In this thesis, we present a study protocol for in vivo imaging of the most common form of beta- cell replacement therapy; islet transplantation. Islets were labeled with the PET tracer, 2-deoxy-2[18F]fluoro-D-glucose ([18F]FDG), and administered intra-portally, while the recipient was monitored by PET/CT. The hepatic distribution of the islets was highly heterogeneous, and around 25% (human) or 50% (porcine) of the administered islets could not be found in the liver after completed transplantation, confirming previous reports of considerable cell injury during the procedure leading to low hepatic engraftment.

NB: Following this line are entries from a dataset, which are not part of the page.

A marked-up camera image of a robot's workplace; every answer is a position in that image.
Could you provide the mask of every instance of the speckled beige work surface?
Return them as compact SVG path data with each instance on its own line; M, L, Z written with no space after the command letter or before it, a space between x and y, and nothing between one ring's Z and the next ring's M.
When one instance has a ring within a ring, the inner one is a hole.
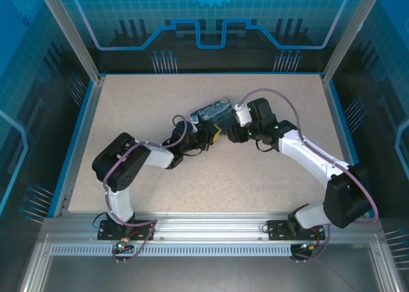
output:
M88 137L69 210L104 211L104 190L91 168L94 158L120 133L161 143L173 130L172 117L228 97L237 104L256 88L284 93L298 109L306 137L335 157L341 148L319 75L108 75ZM295 117L272 93L265 97L278 120ZM198 157L185 157L173 170L144 166L131 184L135 211L291 211L322 201L325 189L301 165L276 151L262 153L254 141L220 138Z

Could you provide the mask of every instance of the vertical metal post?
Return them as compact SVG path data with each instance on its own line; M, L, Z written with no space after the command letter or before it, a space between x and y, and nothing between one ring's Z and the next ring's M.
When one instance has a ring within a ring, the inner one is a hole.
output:
M323 72L324 84L335 74L376 0L361 0Z
M84 45L77 29L74 26L68 12L66 11L61 0L44 0L49 7L51 13L56 19L58 25L63 31L65 37L70 43L72 49L77 55L79 61L87 72L89 78L95 83L99 84L100 73L94 64L87 48Z

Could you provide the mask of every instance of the metal base plate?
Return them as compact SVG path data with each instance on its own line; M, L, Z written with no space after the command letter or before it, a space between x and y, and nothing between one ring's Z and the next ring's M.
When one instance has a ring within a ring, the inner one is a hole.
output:
M267 221L267 229L268 239L270 241L314 241L317 239L317 235L310 229L297 233L297 237L295 238L290 228L288 227L288 223L286 220L269 220ZM322 229L322 232L319 232L318 236L320 238L320 241L325 240L324 229Z
M134 224L140 224L146 222L146 220L135 220ZM133 236L130 237L132 241L144 241L146 236L149 233L149 228L150 225L145 225L138 227L137 230L138 232L134 234ZM151 236L149 237L148 240L153 240L153 235L155 232L152 232ZM124 236L121 235L121 233L118 232L118 230L115 229L115 227L108 221L108 220L102 220L100 222L100 228L98 230L98 240L110 240L110 241L118 241Z

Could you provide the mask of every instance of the perforated metal strip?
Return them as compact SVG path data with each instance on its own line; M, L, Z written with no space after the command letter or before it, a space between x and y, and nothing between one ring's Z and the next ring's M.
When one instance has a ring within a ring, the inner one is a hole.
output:
M111 256L112 244L55 244L52 256ZM135 249L118 256L131 256ZM291 256L290 245L273 244L147 244L140 256L261 257Z

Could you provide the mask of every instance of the blue glass wall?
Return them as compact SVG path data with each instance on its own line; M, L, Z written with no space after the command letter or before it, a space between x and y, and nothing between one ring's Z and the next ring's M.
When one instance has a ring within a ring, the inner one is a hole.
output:
M0 0L0 14L0 282L17 291L89 78L43 0Z
M383 218L409 224L409 0L378 0L334 76Z
M101 72L320 72L360 0L62 0Z

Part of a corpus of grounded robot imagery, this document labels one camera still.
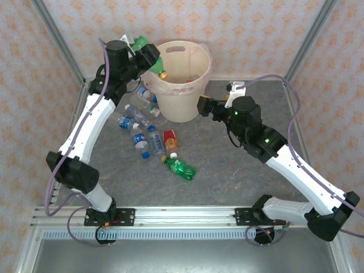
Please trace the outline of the squat bottle blue label white cap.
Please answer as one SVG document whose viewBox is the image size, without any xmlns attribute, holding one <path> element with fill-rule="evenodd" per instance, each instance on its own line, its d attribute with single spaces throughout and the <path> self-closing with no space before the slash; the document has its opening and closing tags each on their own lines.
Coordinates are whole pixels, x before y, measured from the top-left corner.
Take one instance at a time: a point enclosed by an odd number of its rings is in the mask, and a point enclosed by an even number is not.
<svg viewBox="0 0 364 273">
<path fill-rule="evenodd" d="M 134 128 L 134 125 L 137 124 L 139 127 L 139 124 L 137 121 L 129 116 L 123 115 L 120 117 L 118 121 L 119 127 L 128 131 L 131 131 Z"/>
</svg>

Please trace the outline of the grey metal panel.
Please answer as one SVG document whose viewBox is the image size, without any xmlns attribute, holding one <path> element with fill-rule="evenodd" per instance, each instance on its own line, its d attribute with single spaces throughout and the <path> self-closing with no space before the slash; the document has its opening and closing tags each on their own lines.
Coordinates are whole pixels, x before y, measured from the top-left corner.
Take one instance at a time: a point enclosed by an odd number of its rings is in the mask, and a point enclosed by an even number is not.
<svg viewBox="0 0 364 273">
<path fill-rule="evenodd" d="M 15 273 L 358 273 L 343 237 L 327 243 L 292 227 L 268 247 L 245 239 L 122 240 L 89 247 L 30 232 Z"/>
</svg>

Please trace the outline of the crushed green bottle orange cap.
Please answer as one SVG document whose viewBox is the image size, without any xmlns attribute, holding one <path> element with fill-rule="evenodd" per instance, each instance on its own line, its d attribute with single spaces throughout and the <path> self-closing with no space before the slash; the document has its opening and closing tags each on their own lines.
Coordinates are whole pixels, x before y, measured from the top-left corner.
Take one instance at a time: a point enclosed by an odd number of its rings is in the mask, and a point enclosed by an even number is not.
<svg viewBox="0 0 364 273">
<path fill-rule="evenodd" d="M 162 156 L 161 161 L 167 166 L 167 168 L 171 172 L 182 177 L 187 181 L 192 181 L 196 174 L 195 168 L 187 165 L 178 158 L 169 158 L 164 155 Z"/>
</svg>

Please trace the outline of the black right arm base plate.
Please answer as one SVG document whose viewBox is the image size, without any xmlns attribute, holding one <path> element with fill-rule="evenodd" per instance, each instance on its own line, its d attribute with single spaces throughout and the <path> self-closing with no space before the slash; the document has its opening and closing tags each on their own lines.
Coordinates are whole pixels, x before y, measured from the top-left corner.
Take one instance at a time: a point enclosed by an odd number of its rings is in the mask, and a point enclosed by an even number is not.
<svg viewBox="0 0 364 273">
<path fill-rule="evenodd" d="M 275 226 L 286 225 L 286 221 L 272 220 L 261 209 L 235 208 L 233 217 L 237 226 Z"/>
</svg>

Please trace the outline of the clear bottle blue label blue cap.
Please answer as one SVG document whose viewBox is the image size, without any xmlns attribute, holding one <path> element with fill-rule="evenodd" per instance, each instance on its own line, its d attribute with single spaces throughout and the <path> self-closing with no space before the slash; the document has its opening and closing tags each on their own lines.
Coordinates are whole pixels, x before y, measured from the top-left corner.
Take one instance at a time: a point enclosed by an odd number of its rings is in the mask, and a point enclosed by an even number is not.
<svg viewBox="0 0 364 273">
<path fill-rule="evenodd" d="M 146 99 L 150 103 L 158 103 L 156 95 L 154 95 L 149 89 L 147 89 L 145 86 L 141 86 L 137 90 L 137 95 L 140 97 Z"/>
<path fill-rule="evenodd" d="M 139 156 L 142 159 L 148 159 L 150 157 L 149 144 L 143 133 L 132 133 L 132 140 L 134 147 Z"/>
</svg>

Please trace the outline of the red orange bottle white cap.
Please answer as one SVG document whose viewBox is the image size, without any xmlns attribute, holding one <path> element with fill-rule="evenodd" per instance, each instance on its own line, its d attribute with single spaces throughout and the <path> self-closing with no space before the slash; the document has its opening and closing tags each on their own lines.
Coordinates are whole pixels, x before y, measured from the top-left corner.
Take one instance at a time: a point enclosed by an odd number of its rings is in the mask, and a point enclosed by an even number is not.
<svg viewBox="0 0 364 273">
<path fill-rule="evenodd" d="M 170 158 L 177 158 L 177 152 L 179 145 L 174 130 L 166 130 L 163 132 L 164 146 L 166 151 L 169 153 Z"/>
</svg>

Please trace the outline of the cream plastic bin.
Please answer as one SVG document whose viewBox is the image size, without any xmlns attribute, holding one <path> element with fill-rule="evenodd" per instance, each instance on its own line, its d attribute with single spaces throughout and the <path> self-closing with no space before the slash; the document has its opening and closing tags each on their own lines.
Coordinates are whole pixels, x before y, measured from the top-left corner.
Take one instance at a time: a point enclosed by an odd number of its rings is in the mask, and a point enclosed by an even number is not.
<svg viewBox="0 0 364 273">
<path fill-rule="evenodd" d="M 171 96 L 155 94 L 158 101 L 159 109 L 169 121 L 176 123 L 184 123 L 191 121 L 198 115 L 197 101 L 199 96 L 203 95 L 204 92 L 197 94 L 182 95 L 182 96 Z"/>
</svg>

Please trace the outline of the clear bottle small drop logo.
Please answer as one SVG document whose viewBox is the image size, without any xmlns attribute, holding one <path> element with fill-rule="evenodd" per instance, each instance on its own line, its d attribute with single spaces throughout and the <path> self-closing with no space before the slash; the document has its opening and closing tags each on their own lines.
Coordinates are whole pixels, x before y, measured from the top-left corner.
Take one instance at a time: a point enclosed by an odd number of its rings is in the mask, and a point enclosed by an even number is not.
<svg viewBox="0 0 364 273">
<path fill-rule="evenodd" d="M 148 130 L 149 127 L 154 126 L 149 117 L 142 113 L 136 106 L 127 104 L 125 105 L 126 114 L 136 120 L 144 129 Z"/>
</svg>

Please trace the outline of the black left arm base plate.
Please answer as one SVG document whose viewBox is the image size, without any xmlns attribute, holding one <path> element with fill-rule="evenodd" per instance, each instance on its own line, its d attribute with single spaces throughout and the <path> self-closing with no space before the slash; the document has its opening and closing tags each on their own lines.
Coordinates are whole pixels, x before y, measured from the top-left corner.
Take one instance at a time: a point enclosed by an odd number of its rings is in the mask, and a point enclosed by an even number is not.
<svg viewBox="0 0 364 273">
<path fill-rule="evenodd" d="M 84 219 L 85 226 L 134 226 L 134 208 L 110 208 L 107 212 L 87 209 Z"/>
</svg>

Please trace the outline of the aluminium frame post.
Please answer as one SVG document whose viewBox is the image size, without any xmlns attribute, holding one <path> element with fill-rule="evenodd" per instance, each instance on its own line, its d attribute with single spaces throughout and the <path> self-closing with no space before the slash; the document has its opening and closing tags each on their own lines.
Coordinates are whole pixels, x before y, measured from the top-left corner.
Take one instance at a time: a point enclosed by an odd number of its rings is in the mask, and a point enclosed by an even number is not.
<svg viewBox="0 0 364 273">
<path fill-rule="evenodd" d="M 64 37 L 62 36 L 58 26 L 56 25 L 51 13 L 49 12 L 46 4 L 43 0 L 29 0 L 33 5 L 34 9 L 40 16 L 41 20 L 45 24 L 45 27 L 50 34 L 53 42 L 58 47 L 62 57 L 67 63 L 69 69 L 71 70 L 76 81 L 82 85 L 85 83 L 86 79 L 83 76 L 81 69 L 79 68 L 75 58 L 73 57 Z"/>
<path fill-rule="evenodd" d="M 311 25 L 305 39 L 301 47 L 299 48 L 295 58 L 293 59 L 287 74 L 286 79 L 288 81 L 292 81 L 294 76 L 299 71 L 302 63 L 304 62 L 308 52 L 313 47 L 314 42 L 316 41 L 321 29 L 324 27 L 326 21 L 328 20 L 329 16 L 331 15 L 335 5 L 337 4 L 338 0 L 325 0 L 323 6 L 321 7 L 320 11 L 317 14 L 316 19 L 314 20 L 313 24 Z"/>
</svg>

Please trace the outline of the clear bottle pale blue print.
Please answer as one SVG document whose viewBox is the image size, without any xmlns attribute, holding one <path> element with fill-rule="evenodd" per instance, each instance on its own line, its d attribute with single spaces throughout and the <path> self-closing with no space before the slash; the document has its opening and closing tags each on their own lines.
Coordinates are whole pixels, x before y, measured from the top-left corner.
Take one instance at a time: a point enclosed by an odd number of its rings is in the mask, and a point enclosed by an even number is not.
<svg viewBox="0 0 364 273">
<path fill-rule="evenodd" d="M 160 132 L 156 127 L 151 125 L 148 127 L 148 141 L 154 155 L 163 156 L 165 154 L 164 144 Z"/>
</svg>

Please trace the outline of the long aluminium base rail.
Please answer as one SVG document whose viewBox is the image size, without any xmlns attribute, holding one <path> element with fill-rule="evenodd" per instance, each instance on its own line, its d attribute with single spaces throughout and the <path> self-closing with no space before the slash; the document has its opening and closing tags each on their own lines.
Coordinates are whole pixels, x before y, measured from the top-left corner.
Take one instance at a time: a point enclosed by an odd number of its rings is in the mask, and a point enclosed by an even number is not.
<svg viewBox="0 0 364 273">
<path fill-rule="evenodd" d="M 135 228 L 229 228 L 237 226 L 234 207 L 231 206 L 151 206 L 134 207 Z M 42 207 L 37 207 L 31 220 L 32 227 L 56 228 L 71 227 L 83 228 L 86 209 L 78 207 L 64 207 L 55 216 L 46 216 Z"/>
</svg>

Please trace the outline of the clear bottle green white cap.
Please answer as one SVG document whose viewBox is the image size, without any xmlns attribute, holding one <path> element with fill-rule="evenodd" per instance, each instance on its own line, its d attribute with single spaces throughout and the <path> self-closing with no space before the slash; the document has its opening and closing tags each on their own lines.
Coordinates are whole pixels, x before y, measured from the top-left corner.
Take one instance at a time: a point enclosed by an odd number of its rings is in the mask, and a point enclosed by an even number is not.
<svg viewBox="0 0 364 273">
<path fill-rule="evenodd" d="M 131 104 L 136 106 L 137 108 L 141 109 L 142 112 L 145 114 L 148 114 L 152 117 L 158 117 L 160 116 L 160 110 L 154 106 L 150 101 L 147 99 L 137 95 L 133 94 L 130 98 Z"/>
</svg>

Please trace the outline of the clear pink bin liner bag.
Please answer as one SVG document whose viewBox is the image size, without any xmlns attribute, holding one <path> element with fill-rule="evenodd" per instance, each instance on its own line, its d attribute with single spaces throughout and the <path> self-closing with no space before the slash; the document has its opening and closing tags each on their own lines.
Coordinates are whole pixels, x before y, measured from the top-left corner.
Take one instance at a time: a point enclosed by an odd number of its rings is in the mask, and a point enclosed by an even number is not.
<svg viewBox="0 0 364 273">
<path fill-rule="evenodd" d="M 161 79 L 152 72 L 142 76 L 155 93 L 182 96 L 204 92 L 212 75 L 212 56 L 206 44 L 175 40 L 158 46 L 168 76 Z"/>
</svg>

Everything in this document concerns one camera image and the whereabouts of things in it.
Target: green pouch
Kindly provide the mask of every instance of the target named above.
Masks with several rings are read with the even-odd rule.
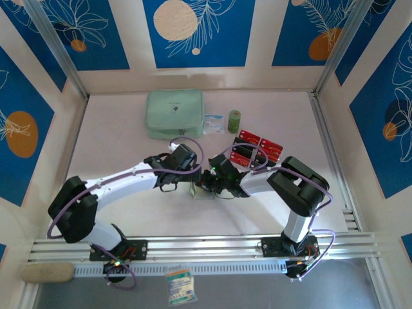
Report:
[[[147,96],[145,126],[151,138],[203,134],[203,96],[198,89],[154,90]]]

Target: beige sponge
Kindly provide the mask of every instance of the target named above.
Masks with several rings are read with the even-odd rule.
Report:
[[[75,267],[71,263],[41,263],[27,265],[21,279],[27,283],[58,283],[73,278]]]

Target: robotic arm
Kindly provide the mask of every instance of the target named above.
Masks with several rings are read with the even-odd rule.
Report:
[[[294,157],[286,158],[277,171],[263,169],[254,173],[239,172],[220,154],[209,160],[211,170],[202,174],[196,159],[192,149],[180,144],[172,153],[150,156],[126,171],[105,178],[82,181],[74,176],[63,185],[48,214],[67,243],[87,241],[92,248],[100,246],[114,256],[132,260],[132,254],[129,255],[132,245],[121,230],[96,218],[99,210],[114,201],[157,187],[163,191],[163,186],[169,184],[174,184],[176,189],[178,182],[194,182],[208,192],[221,193],[226,189],[238,198],[276,191],[291,209],[278,249],[282,256],[298,256],[304,250],[311,217],[325,194],[308,182],[298,183],[298,176],[310,179],[327,191],[329,184],[323,177]],[[81,197],[63,211],[79,194]]]

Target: green tape roll
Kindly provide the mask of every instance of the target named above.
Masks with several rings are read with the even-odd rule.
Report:
[[[230,112],[229,124],[227,126],[227,131],[229,133],[235,134],[239,131],[240,117],[241,117],[240,111],[233,110]]]

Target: mounting plate
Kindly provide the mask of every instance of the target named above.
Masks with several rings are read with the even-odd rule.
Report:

Native BCM in the pancreas can potentially be quantified using a PET tracer with sufficiently high specificity, but the major obstacle is the relative low amounts of insulin producing tissue (only 1-2% of the pancreatic volume). Two tetrabenazine analogues, [18F]FE-(+)-DTBZ and [18F]FE-(+)-DTBZ-d4, are ligands to VMAT2, which is expressed in islet tissue. Both analogues were investigated and characterized as potential BCM imaging agents both in vitro and in vivo. Both tracers exhibited high preferential binding to islet tissue compared to exocrine pancreatic tissue. However, the specificity was not high enough to overcome the obscuring exocrine signal in vivo (7-10% of the signal originating from specific islet tracer uptake).
This thesis demonstrates that it is possible to quantitatively assess islet transplantation by PET imaging. In vivo determination of native pancreatic BCM is, in theory, possible with both [18F]FE-(+)-DTBZ and [18F]FE-(+)-DTBZ-d4, but tracer analogues with higher islet specificity is needed for quantification of smaller BCM changes with physiological impact.